Na verdade, a busca de um modelo sustentável para o setor elétrico brasileiro é repleta de divergências e contradições. O modelo tradicional brasileiro ainda está longe de ser sustentável. As grandes obras de hidrelétricas trazem benefícios econômicos, mas podem causar impactos socioambientais significativos. A construção de pequenas centrais hidrelétricas (PCH) é uma alternativa para mitigar tais impactos. As termelétricas a gás natural produzem impactos mais reduzidos, mas não chegam a ser um modelo sustentável. A energia nuclear, além do custo elevado, traz altos riscos de acidentes e sérios problemas com rejeitos, até hoje insolúveis. O uso de combustíveis fósseis, apesar dos benefícios econômicos, produz grande poluição do solo e da água e é um dos principais responsáveis pela poluição atmosférica e pelo efeito  estufa.

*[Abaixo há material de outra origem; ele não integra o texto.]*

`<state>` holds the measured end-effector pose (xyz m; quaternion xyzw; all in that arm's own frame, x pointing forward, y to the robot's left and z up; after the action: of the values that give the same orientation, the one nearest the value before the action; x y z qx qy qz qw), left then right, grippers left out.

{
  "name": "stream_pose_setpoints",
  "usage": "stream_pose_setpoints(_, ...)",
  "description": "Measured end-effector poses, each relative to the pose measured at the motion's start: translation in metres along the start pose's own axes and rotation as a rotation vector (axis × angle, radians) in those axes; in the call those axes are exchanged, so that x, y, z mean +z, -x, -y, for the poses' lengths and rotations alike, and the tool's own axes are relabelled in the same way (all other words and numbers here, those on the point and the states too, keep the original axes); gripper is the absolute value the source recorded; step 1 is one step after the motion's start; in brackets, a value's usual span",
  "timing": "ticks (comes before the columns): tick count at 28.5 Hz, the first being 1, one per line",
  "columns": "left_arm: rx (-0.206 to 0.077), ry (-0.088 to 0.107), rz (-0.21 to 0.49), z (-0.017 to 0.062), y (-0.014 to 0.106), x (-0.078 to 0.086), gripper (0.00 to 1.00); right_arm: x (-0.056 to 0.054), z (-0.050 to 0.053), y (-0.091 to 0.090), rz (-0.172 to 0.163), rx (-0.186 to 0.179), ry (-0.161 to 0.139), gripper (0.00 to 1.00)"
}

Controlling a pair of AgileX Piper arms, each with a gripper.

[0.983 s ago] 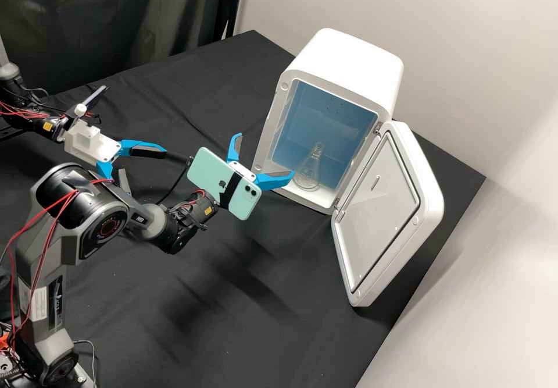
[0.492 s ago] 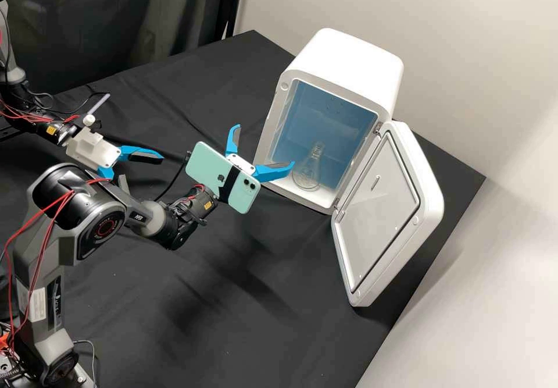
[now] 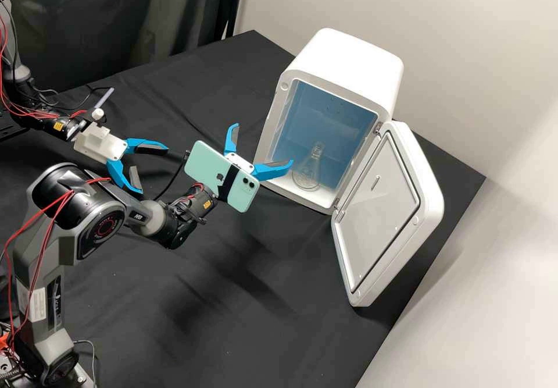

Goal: Take the flask out of the incubator

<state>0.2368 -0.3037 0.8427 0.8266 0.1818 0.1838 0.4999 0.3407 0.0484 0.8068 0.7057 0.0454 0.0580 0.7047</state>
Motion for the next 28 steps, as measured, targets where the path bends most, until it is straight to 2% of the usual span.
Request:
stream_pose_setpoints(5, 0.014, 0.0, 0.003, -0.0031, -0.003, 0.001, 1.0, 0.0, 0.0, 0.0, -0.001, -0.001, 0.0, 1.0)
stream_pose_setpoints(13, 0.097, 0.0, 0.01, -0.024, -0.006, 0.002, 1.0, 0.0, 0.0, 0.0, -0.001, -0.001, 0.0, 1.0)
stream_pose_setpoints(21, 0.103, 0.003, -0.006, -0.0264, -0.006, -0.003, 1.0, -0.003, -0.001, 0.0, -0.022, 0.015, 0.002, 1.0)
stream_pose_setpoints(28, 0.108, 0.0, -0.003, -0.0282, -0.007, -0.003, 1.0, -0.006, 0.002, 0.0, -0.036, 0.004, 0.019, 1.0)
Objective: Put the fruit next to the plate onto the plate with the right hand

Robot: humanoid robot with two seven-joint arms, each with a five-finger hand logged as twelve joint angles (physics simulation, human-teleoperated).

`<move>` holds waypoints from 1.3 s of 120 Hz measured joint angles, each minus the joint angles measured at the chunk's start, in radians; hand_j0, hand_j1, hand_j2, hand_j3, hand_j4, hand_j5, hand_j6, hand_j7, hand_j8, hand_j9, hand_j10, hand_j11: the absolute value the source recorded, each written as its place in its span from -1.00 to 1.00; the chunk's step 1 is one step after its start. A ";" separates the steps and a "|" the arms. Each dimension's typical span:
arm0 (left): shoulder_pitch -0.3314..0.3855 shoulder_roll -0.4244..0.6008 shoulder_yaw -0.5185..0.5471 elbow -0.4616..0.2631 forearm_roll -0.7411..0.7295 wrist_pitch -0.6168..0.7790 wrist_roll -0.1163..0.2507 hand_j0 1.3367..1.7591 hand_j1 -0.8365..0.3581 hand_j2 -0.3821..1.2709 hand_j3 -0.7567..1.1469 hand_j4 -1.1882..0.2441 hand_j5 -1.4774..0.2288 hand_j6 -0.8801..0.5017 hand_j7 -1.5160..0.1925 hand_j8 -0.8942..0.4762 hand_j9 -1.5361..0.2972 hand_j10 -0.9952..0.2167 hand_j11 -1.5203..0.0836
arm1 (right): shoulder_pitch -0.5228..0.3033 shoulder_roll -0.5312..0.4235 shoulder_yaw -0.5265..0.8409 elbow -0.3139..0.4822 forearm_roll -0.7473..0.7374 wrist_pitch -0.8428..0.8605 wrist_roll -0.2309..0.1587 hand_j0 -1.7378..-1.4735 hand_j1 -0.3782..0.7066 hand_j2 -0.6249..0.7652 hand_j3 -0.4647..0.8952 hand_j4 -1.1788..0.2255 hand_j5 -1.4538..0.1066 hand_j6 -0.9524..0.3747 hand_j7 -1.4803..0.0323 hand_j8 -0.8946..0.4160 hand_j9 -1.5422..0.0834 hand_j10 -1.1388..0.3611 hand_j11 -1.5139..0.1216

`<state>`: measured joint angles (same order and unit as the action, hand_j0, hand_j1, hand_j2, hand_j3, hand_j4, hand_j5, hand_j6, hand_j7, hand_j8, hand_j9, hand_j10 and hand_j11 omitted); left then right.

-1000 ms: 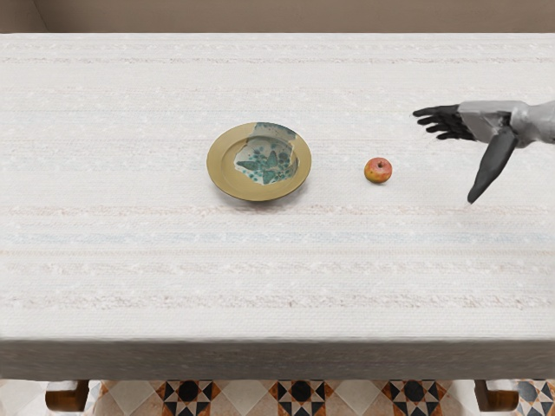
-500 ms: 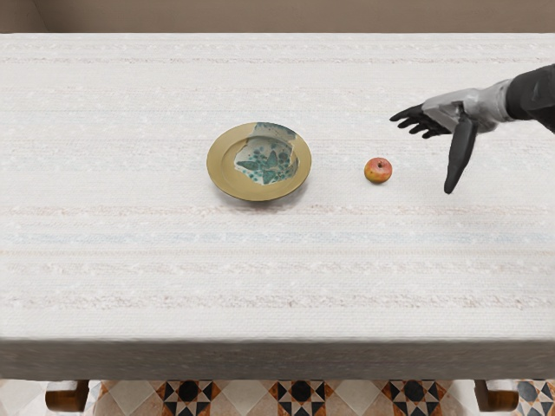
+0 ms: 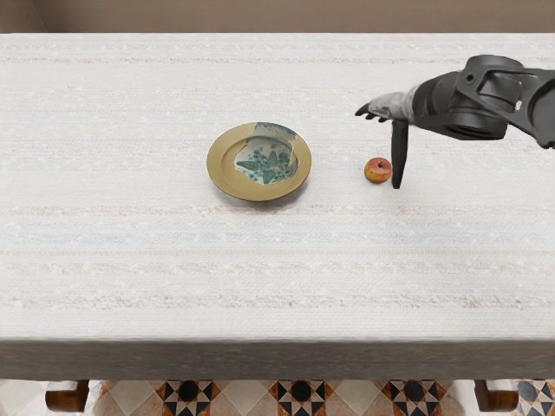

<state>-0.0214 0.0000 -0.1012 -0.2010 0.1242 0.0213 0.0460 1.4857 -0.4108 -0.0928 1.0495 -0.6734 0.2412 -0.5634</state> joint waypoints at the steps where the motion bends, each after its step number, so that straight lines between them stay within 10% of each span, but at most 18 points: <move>1: 0.000 0.000 0.000 0.000 0.000 0.000 0.000 0.52 0.98 -0.54 -0.20 0.66 0.73 0.27 0.77 0.30 0.68 0.64 0.90 | 0.000 -0.007 -0.001 0.015 -0.002 -0.005 -0.003 -0.40 -0.90 -0.11 -0.32 0.65 0.83 0.40 0.92 0.33 0.87 0.49 0.82; 38: 0.000 0.000 0.000 0.000 0.000 0.000 0.000 0.52 0.98 -0.54 -0.21 0.66 0.73 0.27 0.77 0.30 0.68 0.64 0.90 | -0.028 -0.072 -0.075 0.248 -0.102 -0.304 -0.045 -0.40 -0.80 -0.12 -0.32 0.58 0.75 0.33 0.84 0.26 0.79 0.43 0.74; 156: 0.000 0.000 0.000 0.000 0.000 0.000 0.000 0.52 0.98 -0.54 -0.21 0.66 0.73 0.27 0.77 0.30 0.68 0.64 0.90 | -0.090 0.118 -0.238 0.053 -0.210 -0.465 -0.047 -0.40 -0.41 -0.17 -0.32 0.33 0.45 0.06 0.54 -0.01 0.50 0.19 0.46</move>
<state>-0.0211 0.0000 -0.1013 -0.2010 0.1243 0.0214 0.0460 1.3959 -0.2924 -0.3310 1.1026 -0.8837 -0.2240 -0.6109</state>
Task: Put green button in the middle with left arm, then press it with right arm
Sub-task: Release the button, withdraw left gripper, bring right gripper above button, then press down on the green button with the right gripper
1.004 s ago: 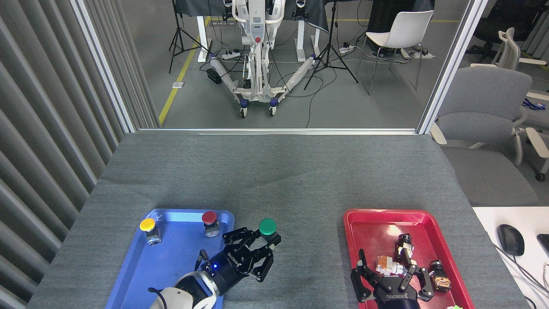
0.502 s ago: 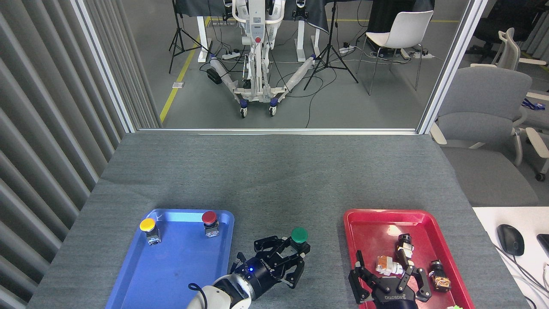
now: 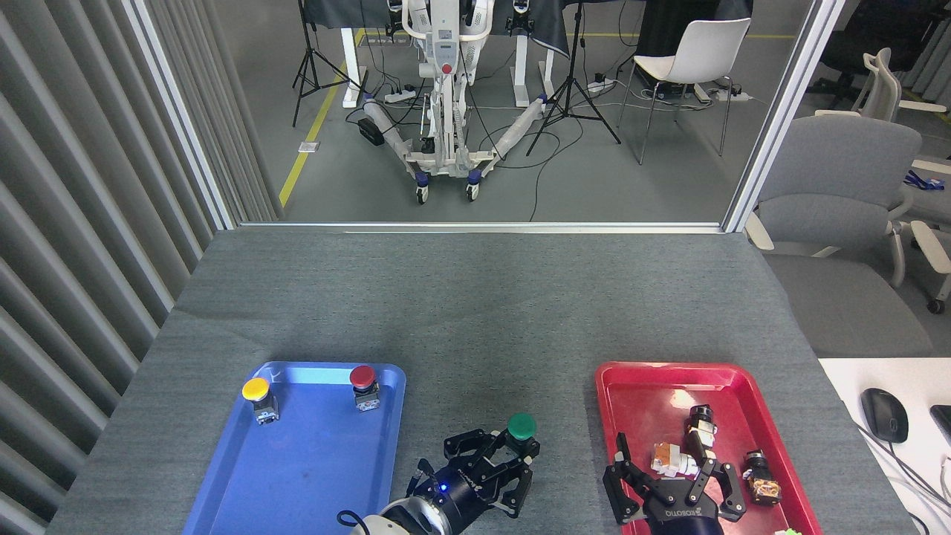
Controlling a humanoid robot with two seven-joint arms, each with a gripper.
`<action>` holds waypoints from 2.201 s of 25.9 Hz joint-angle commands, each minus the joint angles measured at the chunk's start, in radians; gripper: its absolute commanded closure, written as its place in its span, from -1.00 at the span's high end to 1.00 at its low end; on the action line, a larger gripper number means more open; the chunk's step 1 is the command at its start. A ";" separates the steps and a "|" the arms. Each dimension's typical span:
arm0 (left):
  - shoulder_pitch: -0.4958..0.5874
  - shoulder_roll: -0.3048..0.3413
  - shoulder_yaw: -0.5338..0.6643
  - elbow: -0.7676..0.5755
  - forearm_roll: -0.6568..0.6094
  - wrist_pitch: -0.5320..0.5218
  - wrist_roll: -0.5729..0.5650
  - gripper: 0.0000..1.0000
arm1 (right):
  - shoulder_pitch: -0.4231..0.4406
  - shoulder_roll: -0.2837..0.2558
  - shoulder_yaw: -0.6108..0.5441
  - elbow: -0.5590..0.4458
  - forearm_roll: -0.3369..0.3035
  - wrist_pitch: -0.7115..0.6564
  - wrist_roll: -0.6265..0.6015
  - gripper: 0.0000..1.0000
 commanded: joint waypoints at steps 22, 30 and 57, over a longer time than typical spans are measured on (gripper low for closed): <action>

Por outro lado, a biomassa tem a vantagem de anular o efeito estufa, já que o replantio da cultura utilizada significa crescimento da área verde. Porém, o problema da escala de uso pode gerar desmatamento, e o que inicialmente é um benefício poderá no futuro trazer grandes impactos ambientais, se não forem definidos critérios de controle. Uma estratégia de desenvolvimento sustentável no setor energético pede maior direcionamento de investimentos em energias renováveis, especialmente a biomassa e energias alternativas.

A definição de uma política energética sustentável não deve ser pautada priorizando interesses econômicos em detrimento de interesses socioambientais. Ela deve ser, sobretudo, integrada com as políticas ambientais e com a garantia da participação e controle social no seu processo de formulação e implementação. Afinal, está em jogo o destino das populações futuras.

É importante observar que o horizonte temporal dos políticos e empresários é, geralmente, de curto prazo. Os políticos têm mandatos curtos e os empresários almejam maior lucro em menor período possível. A busca da sustentabilidade energética exige um horizonte de longo prazo. É preciso buscar a conciliação dos interesses econômicos, ambientais e sociais no processo decisório. Meio ambiente não é entrave ao crescimento, é elemento constitutivo do desenvolvimento.

Resta uma pergunta, em geral relegada a segundo plano: produzir energia para que e para quem? Será que vale a pena destruir recursos naturais para produzir energia destinada a fabricar mercadorias que vão prejudicar a saúde humana e poluir o ambiente? O critério não pode ser o de mercado, voltado à obtenção de lucro. Nem apenas o político, condicionado pelo calendário eleitoral. O Estado, com participação da sociedade, deve assumir uma postura não apenas quantitativa, mas também qualitativa.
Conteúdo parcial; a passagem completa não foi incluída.